If you replace all the tech speak with book, reading and writing

He spends all of his time either writing his short stories or reading about writing techniques. He has sold a couple of stories.

Doesn't sound so bad does it

Pebbles574 Tue 26-Jan-16 17:35:29

Yes, you're right - it sounds fine if you replace it with some other skill like writing, or drawing/art or photography!

I am being convinced it's fine, and I should stop stressing quite so much about it...

18yoMum Tue 26-Jan-16 18:40:39

Its absolutely normal for people his age to spend all day doing things like that- Its what they do! When we were around that age, we spent all day reading books eg. mein kampf and beauty mags, and that's all your DS is doing. There can be some weird things on youtube, but honestly, there's no need to be worried. Sometimes its best to let your son or daughter do what they want to; its THEIR childhood!

Hugs and kisses xxsmile

Travelledtheworld Tue 26-Jan-16 22:03:33

Mother of a 16 year old boy here.
He will grow out of Minecraft in a couple of years and move onto something else. This could be interesting, intellectual fun strategic war games, or Internet pornography. You need to be aware of what he is doing, who he is playing with. All the advice you have been given on Internet safety still applies.

Set rules and boundaries now and stick to them. Limit the hours on the computer and insist he does somthing else. This should include family time, no gaming during meals, some exercise etc. As he grows older negotiate round the rules, but still set them, as it will be very difficult to enforce new rules when he is older, taller and stronger.

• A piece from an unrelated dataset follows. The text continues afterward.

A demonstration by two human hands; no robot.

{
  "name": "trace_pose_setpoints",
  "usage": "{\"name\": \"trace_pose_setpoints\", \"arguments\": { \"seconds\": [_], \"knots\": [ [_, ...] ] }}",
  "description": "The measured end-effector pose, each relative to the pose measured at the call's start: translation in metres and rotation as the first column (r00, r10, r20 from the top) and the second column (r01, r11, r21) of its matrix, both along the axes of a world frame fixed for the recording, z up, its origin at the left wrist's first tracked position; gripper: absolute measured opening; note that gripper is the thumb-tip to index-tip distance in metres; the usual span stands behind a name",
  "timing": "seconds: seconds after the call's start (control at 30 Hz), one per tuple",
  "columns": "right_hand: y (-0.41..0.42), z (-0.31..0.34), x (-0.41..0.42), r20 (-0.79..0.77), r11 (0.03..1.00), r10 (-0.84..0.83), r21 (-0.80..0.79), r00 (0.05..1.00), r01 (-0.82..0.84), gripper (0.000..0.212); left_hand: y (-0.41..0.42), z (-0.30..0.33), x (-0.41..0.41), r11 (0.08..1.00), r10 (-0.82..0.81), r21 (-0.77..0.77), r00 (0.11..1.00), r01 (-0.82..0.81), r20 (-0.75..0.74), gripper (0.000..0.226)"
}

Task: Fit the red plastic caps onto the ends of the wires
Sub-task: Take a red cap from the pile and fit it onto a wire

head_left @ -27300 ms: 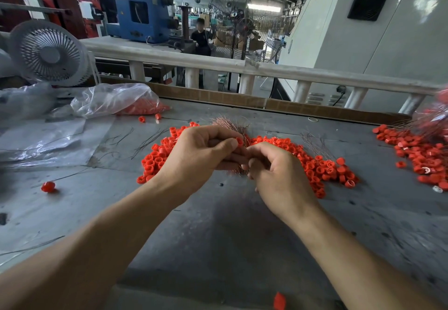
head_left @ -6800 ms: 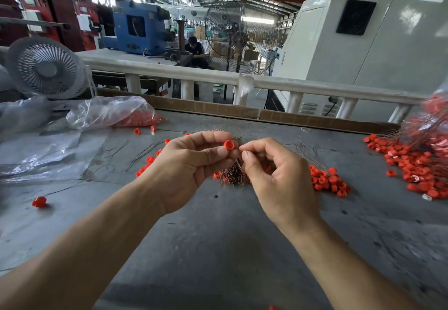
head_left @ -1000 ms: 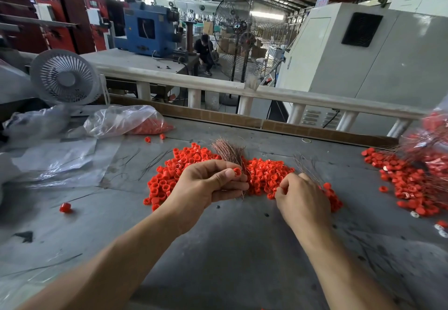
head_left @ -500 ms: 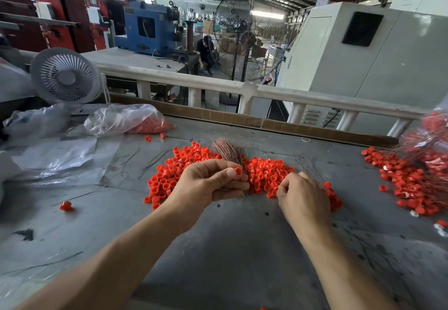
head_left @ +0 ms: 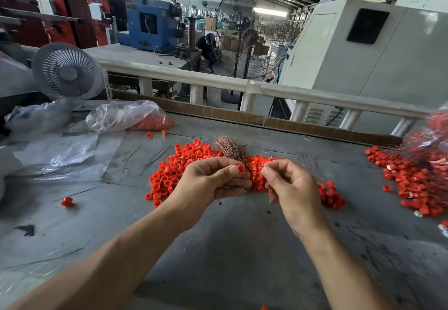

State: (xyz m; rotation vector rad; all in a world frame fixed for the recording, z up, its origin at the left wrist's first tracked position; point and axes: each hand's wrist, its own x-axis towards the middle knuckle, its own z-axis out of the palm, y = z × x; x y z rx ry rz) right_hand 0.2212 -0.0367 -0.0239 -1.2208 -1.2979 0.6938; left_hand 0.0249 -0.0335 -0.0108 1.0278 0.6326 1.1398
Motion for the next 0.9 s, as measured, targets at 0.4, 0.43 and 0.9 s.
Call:
{"name": "trace_pose_setpoints", "arguments": {
  "seconds": [0.4, 0.43, 0.9],
  "knots": [
    [-0.008, 0.004, -0.016, -0.01, 0.982, 0.166, 0.089, 0.986, -0.164, 0.019, 0.002, 0.002, -0.002, 0.999, 0.02, -0.031, 0.999, -0.019, 0.041, 0.031],
    [-0.008, 0.005, -0.016, -0.003, 0.982, 0.16, 0.1, 0.987, -0.159, 0.022, 0.002, 0.002, -0.002, 0.999, 0.018, -0.027, 0.999, -0.017, 0.039, 0.031],
    [-0.007, 0.001, -0.018, 0.006, 0.987, 0.129, 0.092, 0.992, -0.129, 0.027, 0.002, 0.001, -0.002, 0.999, 0.027, -0.026, 1.0, -0.027, 0.015, 0.03]
  ]
}}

I think the sad thing about computer obsessed boys is that for all the time they are playing online games, they are NOT doing other things which ultimately lead to them developing as well balanced young adults. These include leaving the house, using public transport, making face to face human contact, understanding body language, meeting girls, getting exercise and sunshine etc

cdtaylornats Tue 26-Jan-16 23:46:13

I think it comes down to how scared you are of the new paradigm. Tv, film, books, news, telephones are all collapsing into one device. If you force him to "go outside and do something" it wont work - when I was forced into that I took a book, he will take a tablet and sit on the grass somewhere playing with his videos.

While he is using the computer he is not drinking, not doing drugs and learning skills that will serve him better in his life than learning to throw a ball.

He will be making face to face contact at school and socialising there especially if the other kids know his work. Amazingly enough there are geeky girls too. If he lives in the UK he's probably getting more UV from his screens than he would outside.

Playing games involves teamwork, problem solving and getting to know people who may be on the other side of the world. I play online games and the group I play with regularly includes a guy I know from University, a dentist in Australia, a lawyer in Washington, a high school kid in Canada and a joiner from Maidstone. The chances are most of us would not have spoken without the games.

If he wanted to be a sportsman at the top of his sport that takes obsession too. The best job you ever have is one you're obsessed with. I work with computers and its easy to get caught up in a problem and not notice the time.

Pebbles574 Wed 27-Jan-16 09:58:46

Thanks - useful to have some different perspectives from people with older kids too.
Travelledtheword - your last paragraph basically summarises all the things I worry about, but even without computers I just don't think he would ever be that sort of 'hanging around down the park with friends' sort of kid.
I'm just trying to tell myself that achieving some balance is the key. He goes to a co-ed school, and does a lot of music/drama, so mixing with girls isn't a problem, and although he doesn't get a lot of exercise/outdoor time he does walk to and from school (over a mile each way) several times a week.
cdtaylornats - you're right about the global friends thing - he plays online with people in the US, New Zealand, Turkey. It's not all gaming chat either, I've seen him discussing things like US gun laws/Donald Trump etc with his US friends.
I guess this is the 21st century equivalent of pen friends!